## Your assignment
Take the material below from its first line through the line containing "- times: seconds" and, please, write those lines again exactly.

## Available data
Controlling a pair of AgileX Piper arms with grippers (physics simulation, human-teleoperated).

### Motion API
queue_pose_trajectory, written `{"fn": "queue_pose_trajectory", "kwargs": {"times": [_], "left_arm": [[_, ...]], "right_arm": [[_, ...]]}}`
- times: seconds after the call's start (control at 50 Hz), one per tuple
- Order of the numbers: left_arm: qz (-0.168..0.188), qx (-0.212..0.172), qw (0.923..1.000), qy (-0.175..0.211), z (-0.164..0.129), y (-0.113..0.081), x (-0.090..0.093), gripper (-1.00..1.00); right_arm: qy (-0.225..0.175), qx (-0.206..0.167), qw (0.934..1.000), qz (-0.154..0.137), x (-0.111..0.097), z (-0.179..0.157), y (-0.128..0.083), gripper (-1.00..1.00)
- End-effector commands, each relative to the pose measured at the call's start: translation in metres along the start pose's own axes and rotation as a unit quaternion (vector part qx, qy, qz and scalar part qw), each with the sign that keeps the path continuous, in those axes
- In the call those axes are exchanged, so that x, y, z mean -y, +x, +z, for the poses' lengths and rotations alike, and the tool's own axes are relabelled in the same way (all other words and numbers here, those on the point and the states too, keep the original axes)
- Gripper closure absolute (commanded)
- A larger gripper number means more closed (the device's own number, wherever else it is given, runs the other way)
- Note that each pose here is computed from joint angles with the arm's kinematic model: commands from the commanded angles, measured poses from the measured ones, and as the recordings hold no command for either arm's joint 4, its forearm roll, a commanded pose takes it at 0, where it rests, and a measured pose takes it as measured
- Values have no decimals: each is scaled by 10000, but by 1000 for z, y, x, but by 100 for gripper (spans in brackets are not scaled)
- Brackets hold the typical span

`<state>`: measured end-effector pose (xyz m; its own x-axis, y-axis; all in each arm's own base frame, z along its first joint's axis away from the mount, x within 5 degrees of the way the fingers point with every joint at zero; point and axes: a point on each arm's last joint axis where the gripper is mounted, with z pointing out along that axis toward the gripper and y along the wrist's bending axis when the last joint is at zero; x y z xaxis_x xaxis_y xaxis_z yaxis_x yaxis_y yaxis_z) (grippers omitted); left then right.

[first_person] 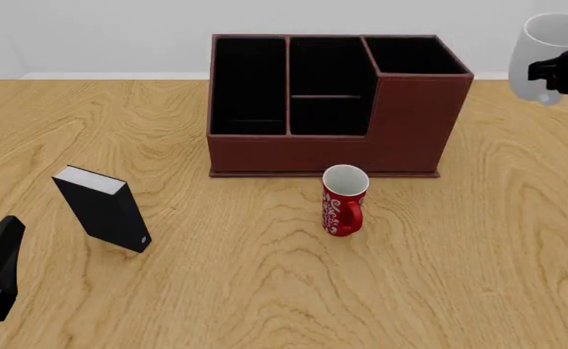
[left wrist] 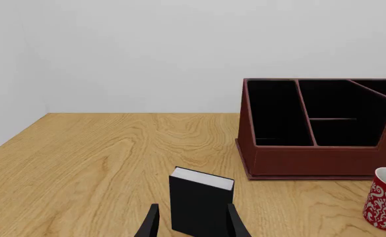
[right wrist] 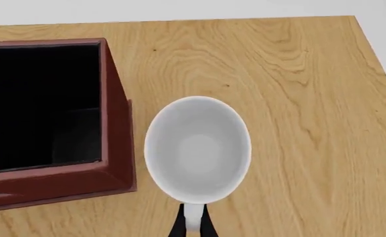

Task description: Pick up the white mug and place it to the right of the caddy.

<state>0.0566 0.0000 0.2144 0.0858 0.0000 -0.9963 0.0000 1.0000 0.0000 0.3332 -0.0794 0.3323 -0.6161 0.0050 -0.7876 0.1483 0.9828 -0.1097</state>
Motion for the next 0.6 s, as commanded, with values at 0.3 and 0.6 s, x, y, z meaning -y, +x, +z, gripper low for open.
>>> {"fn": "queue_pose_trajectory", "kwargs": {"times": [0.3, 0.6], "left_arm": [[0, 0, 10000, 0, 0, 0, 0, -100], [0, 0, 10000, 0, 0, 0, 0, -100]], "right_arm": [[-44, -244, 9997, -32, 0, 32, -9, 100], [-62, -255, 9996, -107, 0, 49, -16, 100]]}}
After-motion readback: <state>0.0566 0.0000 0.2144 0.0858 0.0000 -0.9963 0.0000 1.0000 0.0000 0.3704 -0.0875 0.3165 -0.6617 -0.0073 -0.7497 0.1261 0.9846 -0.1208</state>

## Result of the task
Controlling a pair of AgileX Piper arms with grippers (physics simulation, human-teleoperated).

### Motion API
queue_pose_trajectory, written `{"fn": "queue_pose_trajectory", "kwargs": {"times": [_], "left_arm": [[_, ...]], "right_arm": [[_, ...]]}}`
- times: seconds after the call's start (control at 50 Hz), one per tuple

The exercise requires no additional output.